說完這句話,她的手“啪”地打在關河的腕,關河手中的饅頭抖落了出去。
地上的饅頭:是慘綠色的。
9
關河愣住了。
鳳舞的臉色大變。
一股似麝非麝的味道不知道從哪裏噴湧而出,瞬間彌漫了整個飯館。
客人們都站了起來,吸溜著鼻子,四處張望:“好香!”
隻有一個人沒動。
他轉過頭,朝著蕭瀟露出一個微笑:“很好!”
蕭瀟也笑:“承讓。”
她將一個粉紅色的小葫蘆收回自己寬大的袖子。
那一股香味,便是自此而來。
“你是誰?”那個人端起茶杯,吹了吹,徐徐喝下一口茶:“怎會破解我的毒?”
“我不是誰。
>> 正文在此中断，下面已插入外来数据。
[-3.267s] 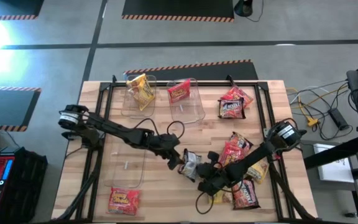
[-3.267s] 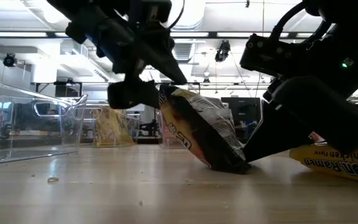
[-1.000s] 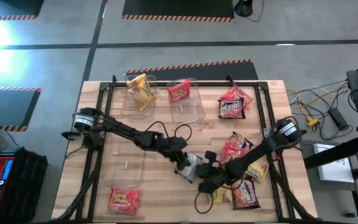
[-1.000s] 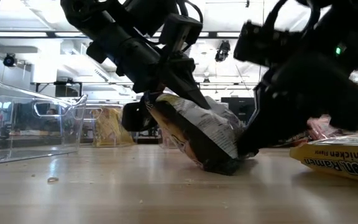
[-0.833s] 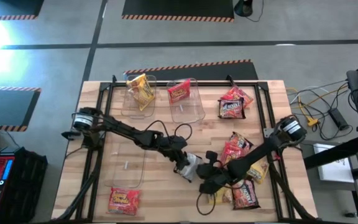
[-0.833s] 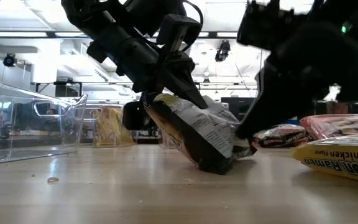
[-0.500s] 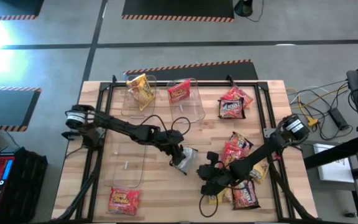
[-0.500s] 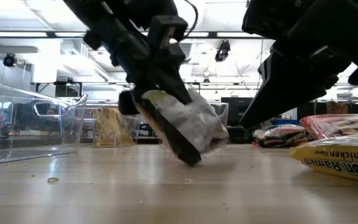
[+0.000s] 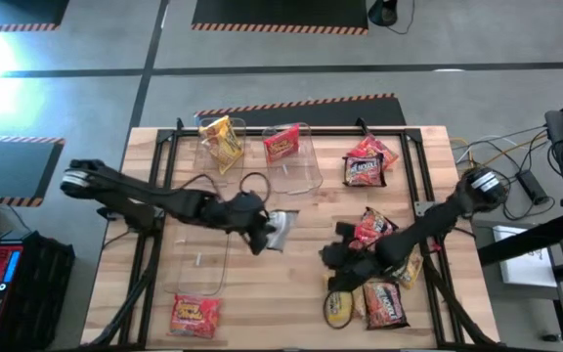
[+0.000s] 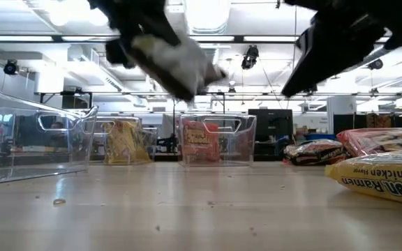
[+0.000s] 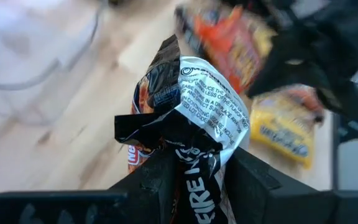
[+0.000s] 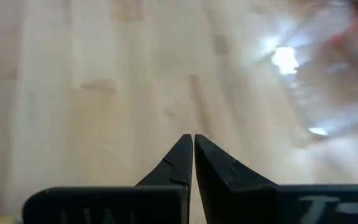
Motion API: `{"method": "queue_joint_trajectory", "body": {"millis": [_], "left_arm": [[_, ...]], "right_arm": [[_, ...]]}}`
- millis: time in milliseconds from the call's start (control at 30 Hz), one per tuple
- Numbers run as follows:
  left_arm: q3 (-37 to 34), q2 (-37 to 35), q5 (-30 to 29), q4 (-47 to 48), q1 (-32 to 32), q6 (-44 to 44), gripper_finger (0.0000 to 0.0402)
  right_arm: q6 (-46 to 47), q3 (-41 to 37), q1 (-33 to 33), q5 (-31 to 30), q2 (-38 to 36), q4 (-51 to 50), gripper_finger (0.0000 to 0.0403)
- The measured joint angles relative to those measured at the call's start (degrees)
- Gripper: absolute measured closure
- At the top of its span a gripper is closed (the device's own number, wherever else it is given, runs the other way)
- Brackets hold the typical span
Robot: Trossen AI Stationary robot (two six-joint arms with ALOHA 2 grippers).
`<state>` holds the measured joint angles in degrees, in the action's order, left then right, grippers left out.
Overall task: Sort Maruchan noodles
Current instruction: Put the black noodle pack into the bottom transparent bin
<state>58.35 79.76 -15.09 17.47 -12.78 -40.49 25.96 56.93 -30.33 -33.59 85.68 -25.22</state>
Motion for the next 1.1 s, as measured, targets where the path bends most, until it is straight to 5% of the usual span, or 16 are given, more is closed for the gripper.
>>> {"method": "queue_joint_trajectory", "body": {"millis": [167,400,700,1100], "left_arm": [[0.00,-5.22,-10.41,0.40,-8.62,-0.46,0.0303],[0.00,-8.66,-24.44,2.44,-20.46,-3.27,0.0303],[0.00,-10.36,-26.23,18.68,-25.43,-19.29,0.0303],[0.29,-12.61,-25.87,33.01,-25.44,-36.90,0.0302]], "right_arm": [[0.20,-7.68,1.36,-4.28,-12.52,-1.34,0.0394],[0.44,-25.40,1.64,-6.53,-30.15,17.08,0.0394],[-0.05,-38.14,1.62,-8.59,-41.01,29.81,0.0394],[4.02,-41.55,1.62,-8.16,-41.62,29.99,0.0394]]}}
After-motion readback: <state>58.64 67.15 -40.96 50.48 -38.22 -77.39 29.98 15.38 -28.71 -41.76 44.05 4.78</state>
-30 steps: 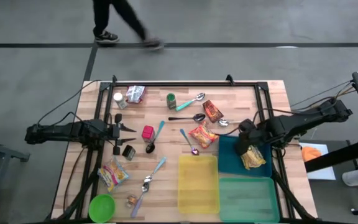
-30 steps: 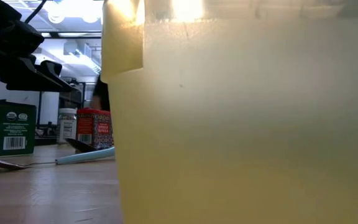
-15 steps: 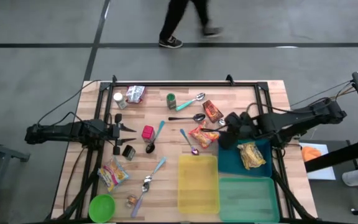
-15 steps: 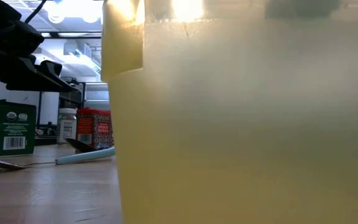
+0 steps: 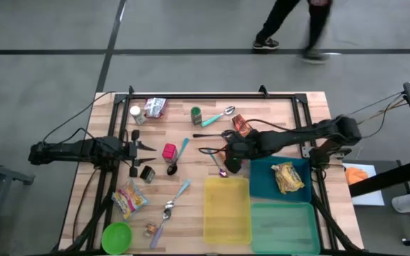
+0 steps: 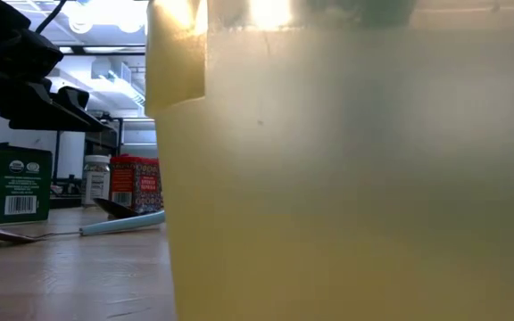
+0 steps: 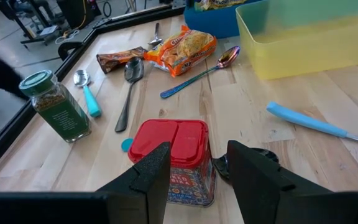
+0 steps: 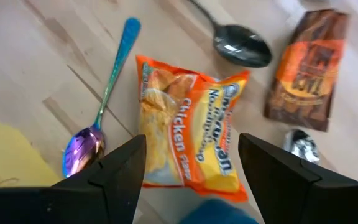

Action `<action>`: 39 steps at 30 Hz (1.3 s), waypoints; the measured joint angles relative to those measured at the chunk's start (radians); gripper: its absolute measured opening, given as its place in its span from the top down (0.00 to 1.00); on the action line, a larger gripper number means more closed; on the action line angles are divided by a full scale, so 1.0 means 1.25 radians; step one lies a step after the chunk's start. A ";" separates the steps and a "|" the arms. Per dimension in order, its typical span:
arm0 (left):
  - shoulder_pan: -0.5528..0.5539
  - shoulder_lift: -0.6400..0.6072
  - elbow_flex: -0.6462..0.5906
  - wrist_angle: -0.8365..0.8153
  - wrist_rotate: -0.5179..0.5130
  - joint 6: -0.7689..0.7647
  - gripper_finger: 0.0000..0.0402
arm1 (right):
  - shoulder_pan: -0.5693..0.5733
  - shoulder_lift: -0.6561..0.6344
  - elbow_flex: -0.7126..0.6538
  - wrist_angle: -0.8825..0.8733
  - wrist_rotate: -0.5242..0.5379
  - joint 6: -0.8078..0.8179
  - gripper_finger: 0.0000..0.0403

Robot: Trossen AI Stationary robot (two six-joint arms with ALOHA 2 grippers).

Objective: Pick & Place Food Item
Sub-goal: Put the orange noodle pack into the blue bin

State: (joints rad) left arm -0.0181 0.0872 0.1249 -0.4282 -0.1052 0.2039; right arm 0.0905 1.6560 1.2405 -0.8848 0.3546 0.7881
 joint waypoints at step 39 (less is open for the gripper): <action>0.000 0.000 0.000 0.000 0.000 0.000 0.61 | -0.055 0.114 -0.113 0.154 -0.140 0.013 0.38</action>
State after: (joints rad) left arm -0.0181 0.0872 0.1249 -0.4282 -0.1051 0.2039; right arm 0.0212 1.7981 1.0992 -0.6921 0.1792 0.8043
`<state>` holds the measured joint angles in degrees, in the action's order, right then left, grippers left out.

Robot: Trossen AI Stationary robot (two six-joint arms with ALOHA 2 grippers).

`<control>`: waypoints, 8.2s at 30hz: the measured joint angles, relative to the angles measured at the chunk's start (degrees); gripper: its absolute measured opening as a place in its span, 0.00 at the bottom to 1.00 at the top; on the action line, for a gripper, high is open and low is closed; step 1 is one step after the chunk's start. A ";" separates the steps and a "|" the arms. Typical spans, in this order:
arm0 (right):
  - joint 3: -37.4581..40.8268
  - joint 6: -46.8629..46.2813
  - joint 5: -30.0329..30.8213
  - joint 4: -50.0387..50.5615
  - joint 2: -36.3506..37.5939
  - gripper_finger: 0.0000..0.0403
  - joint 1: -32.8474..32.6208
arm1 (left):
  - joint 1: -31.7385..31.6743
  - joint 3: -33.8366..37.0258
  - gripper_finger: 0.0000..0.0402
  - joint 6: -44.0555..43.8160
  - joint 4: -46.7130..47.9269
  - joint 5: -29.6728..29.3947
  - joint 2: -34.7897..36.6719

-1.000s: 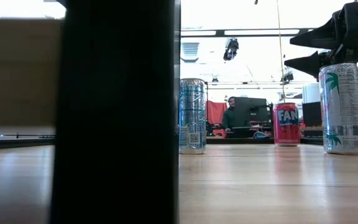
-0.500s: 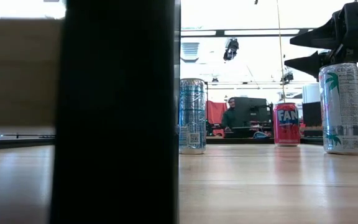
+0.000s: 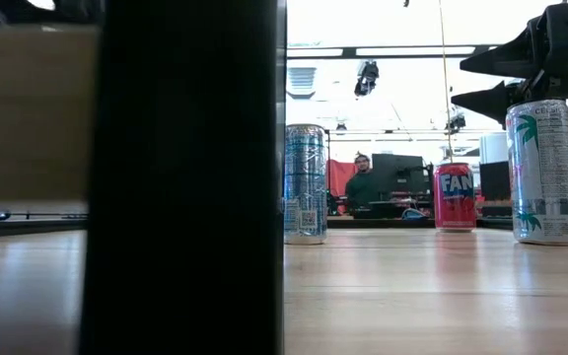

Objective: Place canned beverage on shelf
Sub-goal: Put the left orange soda can on the shelf, then put the bottom blue soda can on the shelf

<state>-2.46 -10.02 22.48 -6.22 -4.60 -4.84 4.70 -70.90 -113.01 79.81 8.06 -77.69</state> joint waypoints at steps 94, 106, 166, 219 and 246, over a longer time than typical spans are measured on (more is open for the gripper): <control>0.00 0.03 0.00 0.00 0.00 0.95 -0.02 | 30.94 -3.19 0.77 -15.71 -9.22 6.40 -11.54; 0.00 0.08 0.02 -0.02 0.02 0.95 -0.02 | 31.29 -3.18 0.82 -17.00 -9.11 6.49 -11.52; 0.01 0.04 0.01 -0.01 0.02 0.95 -0.01 | -4.39 -13.83 0.97 55.11 -29.39 -22.09 -13.31; 0.00 0.02 0.02 -0.02 0.01 0.95 -0.01 | -2.63 -17.24 0.97 87.23 -40.99 -19.59 -29.97; 0.00 -0.03 0.02 -0.02 -0.02 0.95 0.00 | -4.45 -63.35 0.55 81.22 2.60 -14.78 -57.53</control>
<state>-2.45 -10.04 22.50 -6.24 -4.62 -4.84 0.24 -134.26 -31.79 82.41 -6.72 -135.22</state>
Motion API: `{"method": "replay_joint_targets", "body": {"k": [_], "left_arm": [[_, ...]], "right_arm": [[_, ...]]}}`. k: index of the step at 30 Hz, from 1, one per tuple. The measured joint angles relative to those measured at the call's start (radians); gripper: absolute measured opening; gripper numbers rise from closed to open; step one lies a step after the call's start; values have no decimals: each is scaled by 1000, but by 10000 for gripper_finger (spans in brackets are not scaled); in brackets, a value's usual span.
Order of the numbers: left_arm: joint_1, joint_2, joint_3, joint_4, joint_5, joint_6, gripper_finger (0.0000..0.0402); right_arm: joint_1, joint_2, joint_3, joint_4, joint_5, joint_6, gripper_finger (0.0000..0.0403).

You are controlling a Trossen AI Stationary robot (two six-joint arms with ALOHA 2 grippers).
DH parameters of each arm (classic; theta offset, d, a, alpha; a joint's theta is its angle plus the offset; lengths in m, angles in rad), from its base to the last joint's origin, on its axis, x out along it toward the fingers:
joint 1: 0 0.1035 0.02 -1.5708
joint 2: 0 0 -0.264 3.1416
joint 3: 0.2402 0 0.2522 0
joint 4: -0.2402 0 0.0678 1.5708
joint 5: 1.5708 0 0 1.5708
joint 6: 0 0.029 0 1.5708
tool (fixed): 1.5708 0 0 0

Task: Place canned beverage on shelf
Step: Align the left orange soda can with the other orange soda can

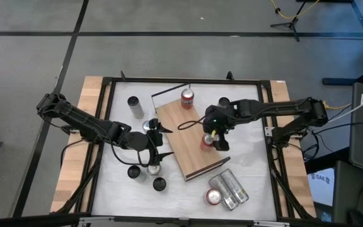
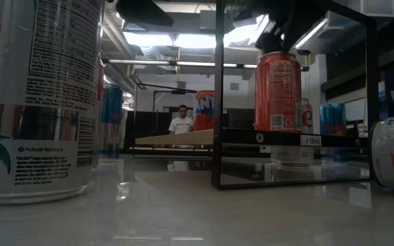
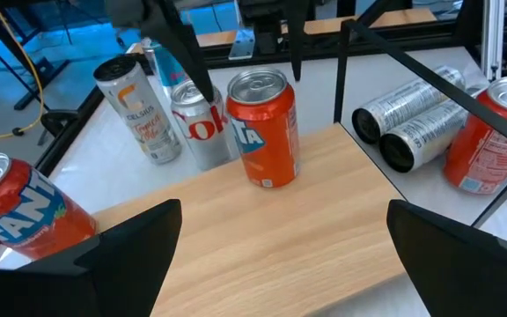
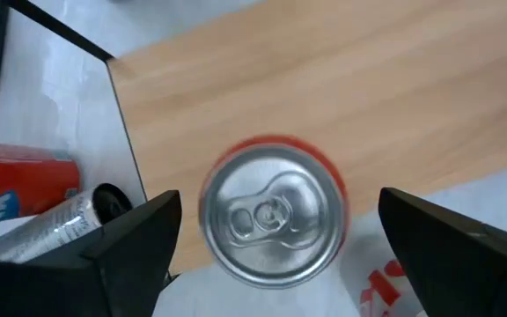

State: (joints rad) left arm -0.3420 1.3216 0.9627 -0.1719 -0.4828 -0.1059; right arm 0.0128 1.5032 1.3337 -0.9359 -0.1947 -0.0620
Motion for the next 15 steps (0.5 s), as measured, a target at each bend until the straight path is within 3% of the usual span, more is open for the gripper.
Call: {"method": "replay_joint_targets", "body": {"k": [9,15], "left_arm": [[0,0,0,0,1,0,396],[0,0,0,0,2,0,396]], "right_arm": [[0,-1,115,-24,2,-126,379],[0,0,120,-37,1,-332,379]]}}
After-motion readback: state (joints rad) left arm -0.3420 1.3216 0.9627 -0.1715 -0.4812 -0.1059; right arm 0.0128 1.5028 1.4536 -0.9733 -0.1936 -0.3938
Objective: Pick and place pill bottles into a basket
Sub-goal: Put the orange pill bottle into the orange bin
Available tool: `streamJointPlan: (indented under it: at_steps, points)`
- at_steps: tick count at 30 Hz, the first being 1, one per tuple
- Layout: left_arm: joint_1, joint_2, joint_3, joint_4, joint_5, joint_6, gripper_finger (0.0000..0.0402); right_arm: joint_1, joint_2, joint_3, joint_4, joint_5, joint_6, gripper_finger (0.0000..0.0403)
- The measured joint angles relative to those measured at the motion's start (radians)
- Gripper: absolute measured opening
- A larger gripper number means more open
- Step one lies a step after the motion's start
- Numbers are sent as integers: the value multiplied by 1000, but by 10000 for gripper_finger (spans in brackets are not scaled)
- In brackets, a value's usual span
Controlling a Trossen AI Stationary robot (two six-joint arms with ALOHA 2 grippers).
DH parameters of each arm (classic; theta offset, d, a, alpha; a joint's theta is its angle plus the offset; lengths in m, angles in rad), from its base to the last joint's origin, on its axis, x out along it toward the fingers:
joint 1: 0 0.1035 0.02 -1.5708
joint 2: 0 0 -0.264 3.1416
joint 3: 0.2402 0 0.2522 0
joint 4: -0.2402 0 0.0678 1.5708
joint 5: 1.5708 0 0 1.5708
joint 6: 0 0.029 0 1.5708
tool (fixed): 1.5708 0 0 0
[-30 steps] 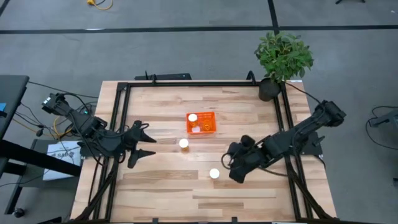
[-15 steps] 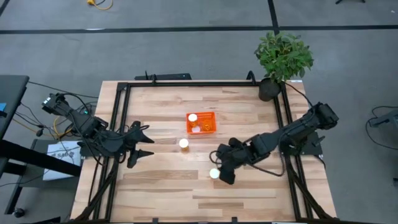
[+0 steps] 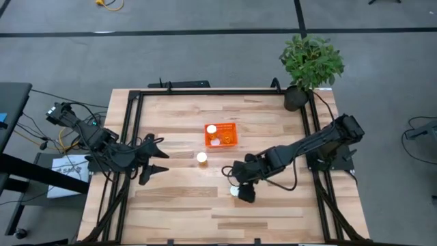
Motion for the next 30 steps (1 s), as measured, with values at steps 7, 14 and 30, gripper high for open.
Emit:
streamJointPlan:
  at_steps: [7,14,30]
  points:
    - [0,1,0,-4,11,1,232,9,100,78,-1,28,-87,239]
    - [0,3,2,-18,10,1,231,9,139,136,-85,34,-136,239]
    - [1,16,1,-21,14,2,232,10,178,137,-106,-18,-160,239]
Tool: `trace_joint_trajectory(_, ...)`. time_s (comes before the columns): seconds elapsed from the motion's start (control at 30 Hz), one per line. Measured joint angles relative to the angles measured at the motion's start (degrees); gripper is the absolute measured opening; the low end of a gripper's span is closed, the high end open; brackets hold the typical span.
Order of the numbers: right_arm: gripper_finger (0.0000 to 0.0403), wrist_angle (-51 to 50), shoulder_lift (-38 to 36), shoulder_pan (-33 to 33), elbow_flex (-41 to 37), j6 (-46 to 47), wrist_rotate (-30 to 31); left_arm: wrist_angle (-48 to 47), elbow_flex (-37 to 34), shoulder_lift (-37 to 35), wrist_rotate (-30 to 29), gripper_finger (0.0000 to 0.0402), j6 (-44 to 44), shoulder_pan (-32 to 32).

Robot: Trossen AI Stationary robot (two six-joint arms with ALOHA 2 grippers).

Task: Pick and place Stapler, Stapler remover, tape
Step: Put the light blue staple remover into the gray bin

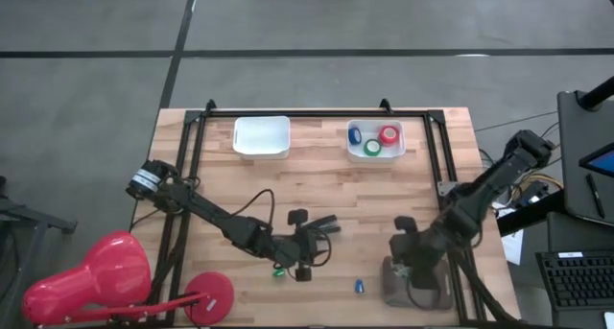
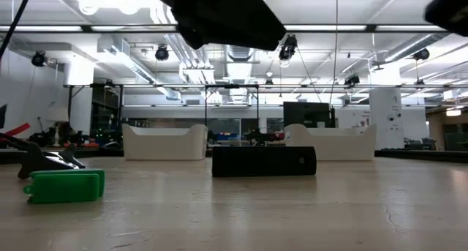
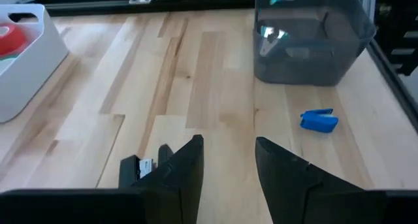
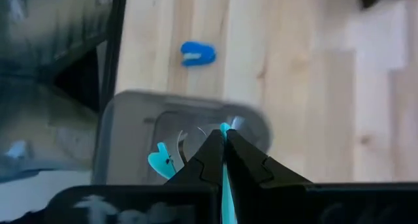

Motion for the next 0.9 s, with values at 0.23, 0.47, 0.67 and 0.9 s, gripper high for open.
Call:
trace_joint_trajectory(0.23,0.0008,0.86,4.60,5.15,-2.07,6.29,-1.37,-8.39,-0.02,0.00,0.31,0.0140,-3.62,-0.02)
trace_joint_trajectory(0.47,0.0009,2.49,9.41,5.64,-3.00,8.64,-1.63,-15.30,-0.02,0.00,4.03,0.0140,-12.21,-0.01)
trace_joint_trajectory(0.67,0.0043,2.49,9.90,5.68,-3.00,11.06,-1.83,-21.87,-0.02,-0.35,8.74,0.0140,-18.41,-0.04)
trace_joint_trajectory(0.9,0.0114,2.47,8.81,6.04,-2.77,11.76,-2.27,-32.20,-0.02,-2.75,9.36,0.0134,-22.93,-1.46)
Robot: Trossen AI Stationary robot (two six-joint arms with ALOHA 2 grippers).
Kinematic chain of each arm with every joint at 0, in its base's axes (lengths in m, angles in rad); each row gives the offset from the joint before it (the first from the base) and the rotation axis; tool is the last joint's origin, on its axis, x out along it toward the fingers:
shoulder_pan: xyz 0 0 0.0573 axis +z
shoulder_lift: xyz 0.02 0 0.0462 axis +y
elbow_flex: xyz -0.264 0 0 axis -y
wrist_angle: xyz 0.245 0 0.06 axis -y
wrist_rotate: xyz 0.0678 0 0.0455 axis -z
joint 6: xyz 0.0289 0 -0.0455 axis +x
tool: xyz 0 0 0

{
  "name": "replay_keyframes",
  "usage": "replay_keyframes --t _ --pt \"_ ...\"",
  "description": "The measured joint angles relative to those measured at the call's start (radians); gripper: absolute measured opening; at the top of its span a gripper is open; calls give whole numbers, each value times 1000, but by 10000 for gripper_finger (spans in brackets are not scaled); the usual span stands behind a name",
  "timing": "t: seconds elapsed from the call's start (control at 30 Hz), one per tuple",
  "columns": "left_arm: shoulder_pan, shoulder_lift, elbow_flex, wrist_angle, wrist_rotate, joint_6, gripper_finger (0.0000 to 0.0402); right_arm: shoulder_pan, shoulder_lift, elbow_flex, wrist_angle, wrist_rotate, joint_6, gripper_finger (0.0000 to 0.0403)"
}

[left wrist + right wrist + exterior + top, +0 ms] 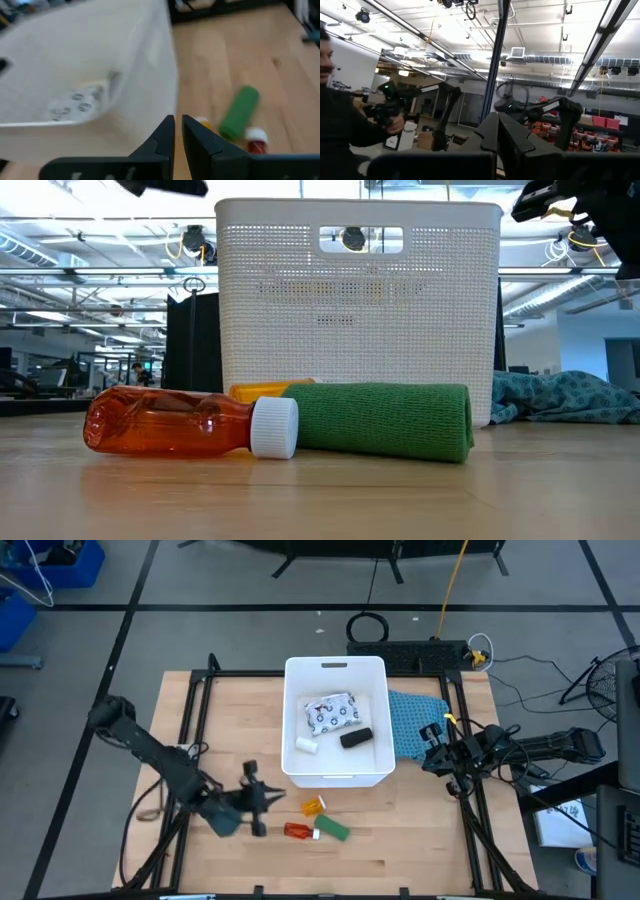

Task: Pick & place medical supplies in basket/bin
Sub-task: Put the red pill bottle into the white bin

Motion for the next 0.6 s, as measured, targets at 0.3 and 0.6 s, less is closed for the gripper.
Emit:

”蕭瀟搖搖頭回答:“我隻知道毒是什麼,我不知道你是誰。”
“你是誰?!”龍飛大聲喝道,方才他差一點就吞了半個饅頭,又是後怕又是驚怒。
“天涯。”
關河握緊了他手中的刀,青筋暴起。
天涯。
他設想過種種凶險,但是從沒有想過這凶險中會有天涯。
天涯還有一個意思,就是盡頭。
看見了天涯,也就是到了盡頭。
生命的盡頭。
天涯已到了眼前。
袍袖鼓風。
一雙枯黑幹涸的手自其中抓出,直奔關河麵門。
“千萬別碰他的手,他的手有劇毒,他的指甲裏也有毒粉!”蕭瀟一麵大喊,一麵向關河扔出一塊物件:“戴上!”
關河聞言急退,接到蕭瀟拋出之物一看,竟是一張麵殼。
關河戴上,發現這麵具幾乎可以將他的臉密密實實地封嚴,連眼睛處,也不是空的,而是嵌上了透明的琉璃。
再看龍飛鳳舞和蕭瀟,也都已戴上了同樣的麵殼。
天涯哈哈大笑起來,忽然轉背,朝飯堂自口內噴出一大片水霧。
隻聽見呼啦啦的幾聲,飯堂中人幾乎全部倒斃。
七竅流血。
“你為什麼要殺他們?”蕭瀟冷冷地道:“他們都是無辜的。”
“因為你撒謊!”天涯獰笑著:“你說你不認識我!可是你對我用的毒卻了如指掌。這是你說謊的代價。”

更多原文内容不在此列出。